Vatican City is the world's smallest fully
independent nation-state (at just over 108 acres, and with fewer than 1,000 residents).
Before there was a Vatican, there was a hill in ancient
Rome known as Mons Vaticanus (Vatican Hill). No one knows what "Vaticanus" meant, though it might have been a word
drawn from the ancient Etruscan language. Back then, the Vatican was something of a low-rent district. It was the home of
a few farmers and potters, while Rome proper sprawled across a series of hills a short distance away.
That changed when people started burying their dead on
Mons Vaticanus. The burial ground was popular among early Christians, and tradition says the apostle Peter was buried
there after he was executed around AD 64. Roughly 250 years later, when the emperor Constantine converted to Christianity,
he honored his new faith by erecting a basilica over Peter's reputed grave. (That building was torn down in the 15th century,
so the present St. Peter's could be built.)

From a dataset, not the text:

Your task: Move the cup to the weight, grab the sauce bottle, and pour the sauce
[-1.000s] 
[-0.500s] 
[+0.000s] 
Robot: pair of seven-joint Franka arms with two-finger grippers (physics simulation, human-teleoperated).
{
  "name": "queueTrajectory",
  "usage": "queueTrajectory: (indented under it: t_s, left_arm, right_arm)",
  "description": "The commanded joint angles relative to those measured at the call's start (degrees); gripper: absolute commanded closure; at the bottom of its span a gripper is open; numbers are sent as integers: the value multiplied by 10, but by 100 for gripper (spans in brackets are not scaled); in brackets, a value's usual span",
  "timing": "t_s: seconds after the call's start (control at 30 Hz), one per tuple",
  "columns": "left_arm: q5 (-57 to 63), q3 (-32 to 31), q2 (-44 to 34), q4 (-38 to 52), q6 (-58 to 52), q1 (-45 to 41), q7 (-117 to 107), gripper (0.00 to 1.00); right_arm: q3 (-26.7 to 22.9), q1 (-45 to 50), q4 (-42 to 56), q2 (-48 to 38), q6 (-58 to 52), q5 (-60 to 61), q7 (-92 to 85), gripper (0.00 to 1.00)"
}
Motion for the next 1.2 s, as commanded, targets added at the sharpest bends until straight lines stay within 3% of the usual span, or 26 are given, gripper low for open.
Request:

The new basilica brought a steady stream of pilgrims to
Rome to pray at Peter's grave--and to spend money while they were there. Merchants set up shop on the Vatican to exploit the
tourist trade, priests came to minister to the pilgrims, and, eventually, foreign heads of state built palaces to stay in
when they visited Rome.
As the Vatican expanded, so did the church's temporal authority.
In 754, Pope Stephen II traveled to France to anoint the Frankish king Pippin III (Charlemagne's father). In return, Pippin
helped the pope establish dominion over a large chunk of central Italy, which became known as the Papal States. For more than
1,000 years, the Papal States existed as a sovereign territory, with popes for a "king."
The capital of the Papal States was not the Vatican, but
Rome itself--of which the Vatican was a part until the 19th century. During the early Papal States years, popes didn't even
live in the Vatican. They resided across town in the Lateran Palace, which was reportedly given to the pope by Constantine
himself.
That changed in 1377, when the papacy returned to Rome
after spending 68 years in Avignon, France. Pope Gregory XI found the Lateran Palace had fallen into disrepair, and rather
than renovate that building he took up residence in the Vatican Apostolic Palace. Later, Pope Sixtus IV had a chapel built
inside the palace for the pope's own use. It's known as the Sistine Chapel, after "Sixtus."
Over the centuries, the size of the Papal States waxed
and waned. Then, in the 19th century, a movement for Italian unification and independence took off. (Prior to then, Italy
was not a unified nation.) The Papal States, which divided Italy in two, clearly stood in the movement's way. The church tried
to hold on, but by 1870 everything but the Vatican had been annexed by the new kingdom of Italy.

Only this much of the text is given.